Work instruction: Go line by line through the data below, counting each one that has "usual", and give the final count only.

─── Dataset content ───

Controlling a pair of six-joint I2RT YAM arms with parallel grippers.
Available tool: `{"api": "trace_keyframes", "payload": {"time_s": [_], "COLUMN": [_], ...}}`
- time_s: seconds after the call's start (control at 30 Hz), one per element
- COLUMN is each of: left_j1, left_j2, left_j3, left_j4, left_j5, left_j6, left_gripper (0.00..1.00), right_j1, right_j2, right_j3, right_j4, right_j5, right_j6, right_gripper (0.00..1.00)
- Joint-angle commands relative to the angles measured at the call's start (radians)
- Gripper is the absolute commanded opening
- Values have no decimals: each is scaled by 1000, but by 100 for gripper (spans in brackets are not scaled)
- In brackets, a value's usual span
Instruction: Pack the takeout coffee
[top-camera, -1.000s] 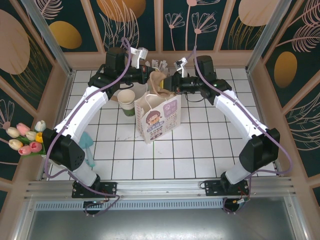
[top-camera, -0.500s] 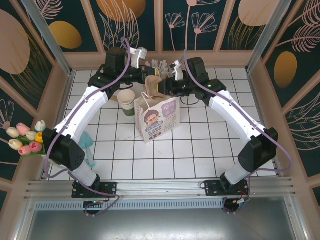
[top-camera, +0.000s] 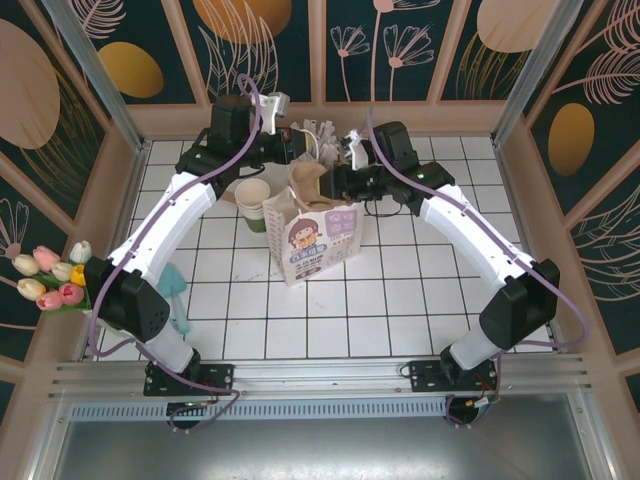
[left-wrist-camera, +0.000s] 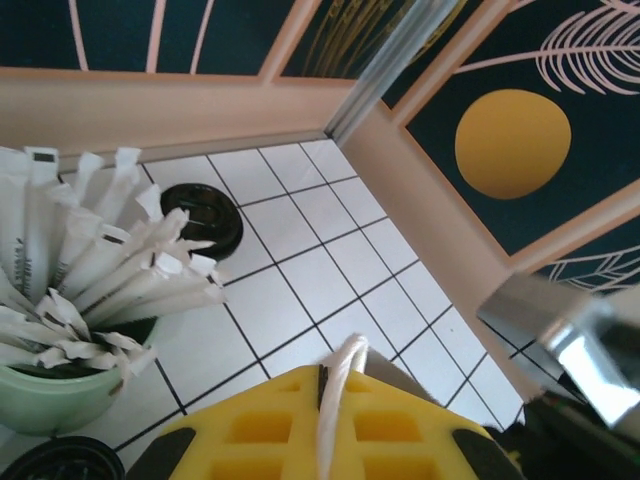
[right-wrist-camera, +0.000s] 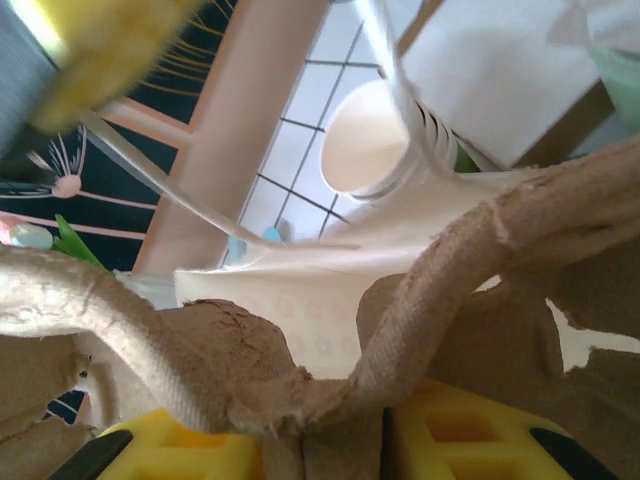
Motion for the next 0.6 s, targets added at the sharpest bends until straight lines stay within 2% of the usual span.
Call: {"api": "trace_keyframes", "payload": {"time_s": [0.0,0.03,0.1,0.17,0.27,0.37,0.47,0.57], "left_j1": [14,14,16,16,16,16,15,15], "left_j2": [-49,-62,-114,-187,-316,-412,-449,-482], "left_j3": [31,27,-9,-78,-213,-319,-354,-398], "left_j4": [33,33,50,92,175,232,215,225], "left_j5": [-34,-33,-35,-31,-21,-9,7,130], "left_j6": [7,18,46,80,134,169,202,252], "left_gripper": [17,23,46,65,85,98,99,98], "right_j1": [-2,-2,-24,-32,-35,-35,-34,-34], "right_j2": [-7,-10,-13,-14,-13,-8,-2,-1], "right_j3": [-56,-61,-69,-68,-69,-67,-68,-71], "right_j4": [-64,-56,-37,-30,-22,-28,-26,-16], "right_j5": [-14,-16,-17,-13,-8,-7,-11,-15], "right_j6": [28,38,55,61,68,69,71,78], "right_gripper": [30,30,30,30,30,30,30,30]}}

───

Written reply: 2